Cette question aussi simple dans la formulation, dans l’apparence, est pourtant si chargée dans le contenu. En la posant, on peut être amené, au début, à la réduire à sa simple dimension ontologique, c’est-à-dire, qu’est-ce que l’homme? Qui est cet homme qui aspire à la liberté? Doit-on parler de liberté ou de libération? Puis, de fil en aiguille, tout se déroule, à l’image d’une bougie qui allume une autre, ensuite d’autres jusqu’à une lueur inattendue de clarté, sans pour autant arriver à une faim de connaissance rassasiée ou encore une soif étanchée de savoir.
A la question : qu’est-ce que la liberté ? Nous aimerions d’abord aborder celle liée à l’être, ce qui nous permet, après que le ricochet soit fait, de faire un glissement sémantique et enfin parler de la liberté, un mot dont le sens est souvent sujet à discorde.
Lhomme? Depuis Socrate, et bien avant même, se cherche et n’est parvenu qu’à de fragments de réponses et chacune d’elles le maintient dans une logique de spirale où le point de départ se confond toujours avec le point d’arrivée.
Nous partirons de ce qui fait de lui, l’homme, ce qu’il est, ce qu’il targue et s’honore d’être : une créature, la seule qui réfléchit, raisonne, en est conscient, adapte ses besoins en fonction des règles, des interdits et des permis.
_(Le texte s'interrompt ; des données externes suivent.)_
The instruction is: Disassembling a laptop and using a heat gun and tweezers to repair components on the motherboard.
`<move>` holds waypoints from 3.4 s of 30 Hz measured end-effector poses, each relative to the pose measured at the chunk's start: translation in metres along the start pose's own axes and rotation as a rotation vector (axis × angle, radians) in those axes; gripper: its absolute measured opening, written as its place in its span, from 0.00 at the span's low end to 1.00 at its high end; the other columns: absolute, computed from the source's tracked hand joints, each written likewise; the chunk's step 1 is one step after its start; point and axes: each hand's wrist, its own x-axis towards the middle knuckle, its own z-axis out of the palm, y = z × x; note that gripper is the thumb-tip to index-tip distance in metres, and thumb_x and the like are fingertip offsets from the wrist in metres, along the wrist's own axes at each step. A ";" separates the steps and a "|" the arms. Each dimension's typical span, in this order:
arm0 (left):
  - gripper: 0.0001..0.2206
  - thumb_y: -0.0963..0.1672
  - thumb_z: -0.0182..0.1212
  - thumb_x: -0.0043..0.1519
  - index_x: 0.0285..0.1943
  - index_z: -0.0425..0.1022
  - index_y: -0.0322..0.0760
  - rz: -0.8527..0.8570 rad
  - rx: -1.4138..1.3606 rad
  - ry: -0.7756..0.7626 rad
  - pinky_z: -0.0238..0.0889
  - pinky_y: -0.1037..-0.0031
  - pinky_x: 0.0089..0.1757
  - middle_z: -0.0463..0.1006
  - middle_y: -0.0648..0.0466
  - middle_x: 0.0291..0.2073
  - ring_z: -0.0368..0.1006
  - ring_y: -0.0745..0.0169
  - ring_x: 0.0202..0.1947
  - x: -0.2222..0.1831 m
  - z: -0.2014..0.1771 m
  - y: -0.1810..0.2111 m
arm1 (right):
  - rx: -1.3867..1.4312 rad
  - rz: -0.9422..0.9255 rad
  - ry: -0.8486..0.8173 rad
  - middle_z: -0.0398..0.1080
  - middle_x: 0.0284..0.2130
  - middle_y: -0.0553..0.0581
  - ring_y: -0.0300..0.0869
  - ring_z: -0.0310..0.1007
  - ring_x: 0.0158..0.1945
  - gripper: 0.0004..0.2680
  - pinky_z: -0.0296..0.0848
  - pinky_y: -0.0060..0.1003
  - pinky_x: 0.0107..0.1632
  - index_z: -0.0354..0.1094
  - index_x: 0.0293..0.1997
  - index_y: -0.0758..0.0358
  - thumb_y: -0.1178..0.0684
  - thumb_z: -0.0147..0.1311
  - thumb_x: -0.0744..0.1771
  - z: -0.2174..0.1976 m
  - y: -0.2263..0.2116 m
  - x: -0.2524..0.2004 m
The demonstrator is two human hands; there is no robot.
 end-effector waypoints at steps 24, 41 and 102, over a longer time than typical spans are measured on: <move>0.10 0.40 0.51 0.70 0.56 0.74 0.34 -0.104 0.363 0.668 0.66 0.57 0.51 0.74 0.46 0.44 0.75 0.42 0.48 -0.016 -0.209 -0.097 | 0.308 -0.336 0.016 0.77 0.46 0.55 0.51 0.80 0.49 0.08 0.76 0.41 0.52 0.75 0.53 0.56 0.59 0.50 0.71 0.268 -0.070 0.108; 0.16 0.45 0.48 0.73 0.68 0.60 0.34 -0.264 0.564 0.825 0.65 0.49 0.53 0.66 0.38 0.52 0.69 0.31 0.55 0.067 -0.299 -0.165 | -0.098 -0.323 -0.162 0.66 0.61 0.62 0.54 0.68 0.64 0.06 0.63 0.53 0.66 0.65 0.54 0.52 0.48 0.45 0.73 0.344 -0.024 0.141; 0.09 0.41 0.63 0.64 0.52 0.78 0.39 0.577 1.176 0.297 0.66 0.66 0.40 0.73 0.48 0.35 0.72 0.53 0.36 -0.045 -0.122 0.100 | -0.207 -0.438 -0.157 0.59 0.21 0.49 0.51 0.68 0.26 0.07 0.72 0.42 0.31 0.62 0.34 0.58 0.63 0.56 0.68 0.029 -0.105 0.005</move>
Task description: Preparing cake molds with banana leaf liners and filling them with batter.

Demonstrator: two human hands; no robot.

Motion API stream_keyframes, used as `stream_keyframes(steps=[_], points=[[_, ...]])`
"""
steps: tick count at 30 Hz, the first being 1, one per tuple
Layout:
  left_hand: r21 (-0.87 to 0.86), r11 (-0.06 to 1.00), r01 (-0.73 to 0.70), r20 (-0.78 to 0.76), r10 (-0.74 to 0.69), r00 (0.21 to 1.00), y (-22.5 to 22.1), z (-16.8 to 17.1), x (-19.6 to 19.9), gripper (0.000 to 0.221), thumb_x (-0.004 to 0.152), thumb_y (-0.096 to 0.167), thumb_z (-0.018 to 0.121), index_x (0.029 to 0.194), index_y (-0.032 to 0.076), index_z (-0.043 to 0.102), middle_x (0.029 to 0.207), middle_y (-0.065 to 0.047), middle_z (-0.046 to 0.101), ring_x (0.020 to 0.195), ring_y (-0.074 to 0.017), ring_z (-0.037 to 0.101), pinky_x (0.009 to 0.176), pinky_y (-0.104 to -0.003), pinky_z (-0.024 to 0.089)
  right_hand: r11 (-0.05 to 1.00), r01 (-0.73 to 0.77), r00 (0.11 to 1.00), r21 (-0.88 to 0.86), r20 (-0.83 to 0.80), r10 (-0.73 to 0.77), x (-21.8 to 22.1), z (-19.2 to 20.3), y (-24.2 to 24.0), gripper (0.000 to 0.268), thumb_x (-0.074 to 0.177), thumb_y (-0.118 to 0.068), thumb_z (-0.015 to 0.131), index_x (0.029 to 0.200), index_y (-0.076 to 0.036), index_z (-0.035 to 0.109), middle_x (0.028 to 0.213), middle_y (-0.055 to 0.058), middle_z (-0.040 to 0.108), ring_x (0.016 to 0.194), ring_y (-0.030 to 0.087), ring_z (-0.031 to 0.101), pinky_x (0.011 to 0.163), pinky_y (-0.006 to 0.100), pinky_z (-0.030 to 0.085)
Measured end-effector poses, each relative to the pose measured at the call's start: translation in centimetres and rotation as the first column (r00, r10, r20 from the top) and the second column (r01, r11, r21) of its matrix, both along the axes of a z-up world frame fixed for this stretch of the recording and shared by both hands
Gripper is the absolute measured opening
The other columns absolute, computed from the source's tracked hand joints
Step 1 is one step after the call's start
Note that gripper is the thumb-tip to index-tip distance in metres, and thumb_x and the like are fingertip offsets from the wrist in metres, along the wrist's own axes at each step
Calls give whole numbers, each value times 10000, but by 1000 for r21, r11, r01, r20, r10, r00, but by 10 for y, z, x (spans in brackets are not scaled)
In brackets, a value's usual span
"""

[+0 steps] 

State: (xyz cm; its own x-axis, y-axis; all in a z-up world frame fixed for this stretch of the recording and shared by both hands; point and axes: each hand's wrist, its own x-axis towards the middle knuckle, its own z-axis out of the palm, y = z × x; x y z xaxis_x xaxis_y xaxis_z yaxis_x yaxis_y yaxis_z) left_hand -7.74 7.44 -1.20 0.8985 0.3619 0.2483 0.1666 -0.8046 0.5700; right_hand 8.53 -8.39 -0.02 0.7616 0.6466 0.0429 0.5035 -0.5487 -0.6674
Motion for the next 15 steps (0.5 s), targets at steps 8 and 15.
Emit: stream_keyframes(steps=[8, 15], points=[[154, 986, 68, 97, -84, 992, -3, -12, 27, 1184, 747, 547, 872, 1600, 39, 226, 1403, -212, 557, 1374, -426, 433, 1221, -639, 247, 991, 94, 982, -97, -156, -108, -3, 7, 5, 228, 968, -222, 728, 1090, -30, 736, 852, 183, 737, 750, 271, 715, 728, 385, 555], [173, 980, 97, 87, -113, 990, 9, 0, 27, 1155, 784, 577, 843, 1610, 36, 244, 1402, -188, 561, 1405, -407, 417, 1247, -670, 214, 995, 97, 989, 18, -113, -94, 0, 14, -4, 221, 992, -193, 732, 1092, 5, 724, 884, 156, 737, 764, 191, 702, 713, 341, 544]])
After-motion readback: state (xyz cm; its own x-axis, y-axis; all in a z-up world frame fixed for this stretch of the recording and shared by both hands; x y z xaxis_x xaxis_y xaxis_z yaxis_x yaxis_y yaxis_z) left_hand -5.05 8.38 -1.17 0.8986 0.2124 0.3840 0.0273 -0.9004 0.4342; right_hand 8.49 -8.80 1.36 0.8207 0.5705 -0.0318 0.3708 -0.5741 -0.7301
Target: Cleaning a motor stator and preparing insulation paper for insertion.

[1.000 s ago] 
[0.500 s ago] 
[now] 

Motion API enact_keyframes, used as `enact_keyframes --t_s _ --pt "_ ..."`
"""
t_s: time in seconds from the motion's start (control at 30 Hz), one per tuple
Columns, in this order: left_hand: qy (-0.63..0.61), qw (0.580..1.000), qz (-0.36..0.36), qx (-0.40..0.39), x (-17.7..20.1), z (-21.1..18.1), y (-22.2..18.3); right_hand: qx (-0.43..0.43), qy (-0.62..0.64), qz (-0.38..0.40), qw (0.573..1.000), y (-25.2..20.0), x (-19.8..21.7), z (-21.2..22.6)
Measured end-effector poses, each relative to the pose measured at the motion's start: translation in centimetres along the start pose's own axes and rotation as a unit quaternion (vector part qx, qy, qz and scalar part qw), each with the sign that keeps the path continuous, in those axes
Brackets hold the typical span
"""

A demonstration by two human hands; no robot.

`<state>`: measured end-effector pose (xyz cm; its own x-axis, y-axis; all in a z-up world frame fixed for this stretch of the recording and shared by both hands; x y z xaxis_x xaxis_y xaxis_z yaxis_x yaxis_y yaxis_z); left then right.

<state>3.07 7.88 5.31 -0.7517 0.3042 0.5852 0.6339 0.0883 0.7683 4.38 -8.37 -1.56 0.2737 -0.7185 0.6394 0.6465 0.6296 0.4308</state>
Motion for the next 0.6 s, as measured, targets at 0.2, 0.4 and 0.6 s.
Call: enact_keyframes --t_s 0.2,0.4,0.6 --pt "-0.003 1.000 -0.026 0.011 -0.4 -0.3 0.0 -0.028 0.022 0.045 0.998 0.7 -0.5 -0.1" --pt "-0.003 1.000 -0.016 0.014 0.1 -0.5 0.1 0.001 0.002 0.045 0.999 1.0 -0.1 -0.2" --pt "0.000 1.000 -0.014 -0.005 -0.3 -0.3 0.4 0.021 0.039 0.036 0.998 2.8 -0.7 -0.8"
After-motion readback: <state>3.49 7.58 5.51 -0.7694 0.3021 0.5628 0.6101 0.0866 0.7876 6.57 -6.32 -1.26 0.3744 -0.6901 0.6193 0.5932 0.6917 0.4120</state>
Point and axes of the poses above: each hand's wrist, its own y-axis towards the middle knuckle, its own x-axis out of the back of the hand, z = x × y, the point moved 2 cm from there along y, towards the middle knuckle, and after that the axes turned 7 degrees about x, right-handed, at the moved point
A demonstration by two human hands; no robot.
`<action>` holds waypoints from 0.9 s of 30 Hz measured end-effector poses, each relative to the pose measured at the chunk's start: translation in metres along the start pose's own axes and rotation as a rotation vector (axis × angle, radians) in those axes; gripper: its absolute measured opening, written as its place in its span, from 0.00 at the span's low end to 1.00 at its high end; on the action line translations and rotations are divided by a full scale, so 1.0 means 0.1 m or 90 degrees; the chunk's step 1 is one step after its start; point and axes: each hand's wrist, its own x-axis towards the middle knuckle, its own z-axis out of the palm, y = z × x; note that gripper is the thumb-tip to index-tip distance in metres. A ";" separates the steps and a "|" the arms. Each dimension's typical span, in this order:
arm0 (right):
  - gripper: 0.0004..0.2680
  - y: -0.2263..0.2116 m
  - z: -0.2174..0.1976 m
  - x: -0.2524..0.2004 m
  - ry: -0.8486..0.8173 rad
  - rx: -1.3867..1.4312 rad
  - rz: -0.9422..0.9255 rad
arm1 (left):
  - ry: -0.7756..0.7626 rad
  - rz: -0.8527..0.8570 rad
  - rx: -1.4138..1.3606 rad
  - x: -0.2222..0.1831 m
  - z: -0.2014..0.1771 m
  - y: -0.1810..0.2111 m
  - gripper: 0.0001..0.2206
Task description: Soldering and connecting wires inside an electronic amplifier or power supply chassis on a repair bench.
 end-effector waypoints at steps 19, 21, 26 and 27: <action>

N’est-ce pas, cette faculté qui lui permet d’être membre d’une société, société qui fait de lui un être à mi-chemin entre le naturel et le culturel? À partir de là, il ne pourrait ni se suffire de sa nature, ni de la culture qui, pourtant l’humanisme en le sortant de l’animalité même si cette dernière ne dort qu’à moitié œil. Cet homme dont il est question se laisse mouvoir entre le fleuve de sa nature et l’océan de la culture si bien qu’il ne pourrait se doter d’une religion, réaliser et se réaliser, fonder une famille, bref vivre sans la société. Une simple manière de dire que tout lui vient du milieu social et culturel, y compris la capacité d’utiliser un type de langage parmi tant d’autres à sa disponibilité pour communiquer et véhiculer un message. Certainement nous nous lasserions à force de nous regarder sans rien faire, voyant tous nos besoins satisfaits, l’oisiveté nous aurait tués et réduirait nos forces intellectuelles. C’est ainsi que le travail, moyen d’expiation du péché originel, nous permet de nous occuper, nous procurer du loisir, et parfois nous assujettir. Nous aurions besoin de mener des activités physiques et intellectuelles fussent-elles contraignantes. L’homme est-il continuellement conscient de ce qu’il est, de ce qu’il fait? Si être conscient c’est se rendre compte de ce qui se passe en soi et autour de soi, l’être humain est-il toujours conscient de ses actes?
La part d’inconscient en l’humain n’est-elle pas plus présente et significative que la part de conscience?
Voilà ce qui nous permet d’en venir à la problématique de la liberté. Liberté, qu’est-ce que cela donc? Je vais vous parler de la plus grande arnaque des temps modernes : la liberté. Toute preuve de la liberté devient un argument à brandir contre la liberté elle-même. La preuve : la définition la plus basilique du mot en question, celle qui la conçoit comme une absence totale de contrainte dans le sens d’indétermination ou encore du libre arbitre, cette forme de liberté est toutefois naïve. D’ailleurs, celui qui fait tout ce qu’il veut, obéit à ses passions, ses pulsions, ses penchants et reste aussi déterminé qu’un esclave, il est esclave sans le savoir.
Du coup, s’il lui arrive d’en être conscient pour vivre en rapport avec ce que veut la norme sociale, il obéit et reste tout de même déterminé, sous la contrainte.
En somme, si la contrainte ne vient pas de l’intérieur(les désirs personnels), elle viendra de l’extérieur (les lois sociales). Alors, à quand la liberté ? Et l’État ? Est-il garant ou menace des libertés individuelles et collectives.
Existe-t-il une réalité étatique qui va jusqu’à mettre en jeu sa survie pour défendre, garder et sauvegarder les libertés citoyennes, un État assez soucieux du respect des droits de l’homme pour s’interdire l’usage de la force, la violence et de sa légitimité ? Cet État ne nous est pas d’une réalité effective. Et encore davantage la liberté tout court.
Bref, comme l’homme se donne corps et âme pour saisir l’essence de son être sans y parvenir, de la même manière, il s’arrache pour se donner une liberté qui, finalement n’est qu’illusion. Pourquoi alors se donner une forme olympique dans l’esprit de courir après son ombre? Ou est-il condamné à tel point de ne pas pouvoir s’épargner cette peine?